2024 | Haitao Mao, Zhikai Chen, Wenzhuo Tang, Jianan Zhao, Yao Ma, Tong Zhao, Neil Shah, Mikhail Galkin, Jiliang Tang
Graph Foundation Models (GFMs) are emerging as a significant research topic in the graph domain, aiming to develop graph models trained on extensive and diverse data to enhance their applicability across various tasks and domains. Unlike traditional Graph Neural Networks (GNNs), which are typically trained from scratch for specific tasks on particular datasets, GFMs face the challenge of effectively leveraging vast and diverse graph data to achieve positive transfer. Inspired by foundation models in computer vision (CV) and natural language processing (NLP), the paper proposes a "graph vocabulary" perspective, where basic transferable units underlying graphs encode invariance on graphs. The graph vocabulary is constructed based on network analysis, expressiveness, and stability, potentially advancing future GFM design in line with neural scaling laws.
Existing GFMs, such as ULTRA and OFA, have achieved initial success, including zero-shot generalization to unseen graphs. These models are categorized into task-specific, domain-specific, and primitive GFMs. ULTRA, a task-specific GFM for knowledge graph completion, utilizes the NBFNet backbone model, which enables inductive generalization through an expressive relational vocabulary. The graph of relations, theoretically grounded, helps connect new unseen relationship types to existing ones, enabling positive transfer.
The key to successful GFM design lies in finding invariance across diverse graph data into the same representation space. The paper discusses transferability principles in node classification, link prediction, and graph classification, emphasizing the importance of network analysis, expressiveness, and stability. It also explores the feasibility of GFMs following neural scaling laws, highlighting the need for data scaling, model scaling, and leveraging large-scale language models (LLMs) for graph tasks.

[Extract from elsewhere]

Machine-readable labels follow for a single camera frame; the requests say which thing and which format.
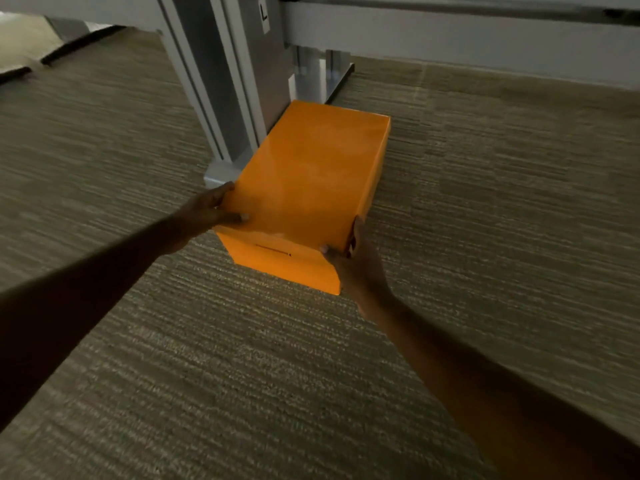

The paper concludes that GFMs have the potential to reduce resource consumption and manual annotation in various domains, offering a versatile and fair approach to graph-based applications. The research highlights the importance of a universal graph vocabulary and the challenges in developing GFMs that can effectively cater to a broad spectrum of graph-based applications. The paper also emphasizes the need for further research in this evolving field, including the broader usage of GFMs in other domains and the feasibility of GFMs in different scenarios.Graph Foundation Models (GFMs) are emerging as a significant research topic in the graph domain, aiming to develop graph models trained on extensive and diverse data to enhance their applicability across various tasks and domains. Unlike traditional Graph Neural Networks (GNNs), which are typically trained from scratch for specific tasks on particular datasets, GFMs face the challenge of effectively leveraging vast and diverse graph data to achieve positive transfer. Inspired by foundation models in computer vision (CV) and natural language processing (NLP), the paper proposes a "graph vocabulary" perspective, where basic transferable units underlying graphs encode invariance on graphs. The graph vocabulary is constructed based on network analysis, expressiveness, and stability, potentially advancing future GFM design in line with neural scaling laws.
Existing GFMs, such as ULTRA and OFA, have achieved initial success, including zero-shot generalization to unseen graphs. These models are categorized into task-specific, domain-specific, and primitive GFMs. ULTRA, a task-specific GFM for knowledge graph completion, utilizes the NBFNet backbone model, which enables inductive generalization through an expressive relational vocabulary. The graph of relations, theoretically grounded, helps connect new unseen relationship types to existing ones, enabling positive transfer.
The key to successful GFM design lies in finding invariance across diverse graph data into the same representation space. The paper discusses transferability principles in node classification, link prediction, and graph classification, emphasizing the importance of network analysis, expressiveness, and stability. It also explores the feasibility of GFMs following neural scaling laws, highlighting the need for data scaling, model scaling, and leveraging large-scale language models (LLMs) for graph tasks.
The paper concludes that GFMs have the potential to reduce resource consumption and manual annotation in various domains, offering a versatile and fair approach to graph-based applications. The research highlights the importance of a universal graph vocabulary and the challenges in developing GFMs that can effectively cater to a broad spectrum of graph-based applications. The paper also emphasizes the need for further research in this evolving field, including the broader usage of GFMs in other domains and the feasibility of GFMs in different scenarios.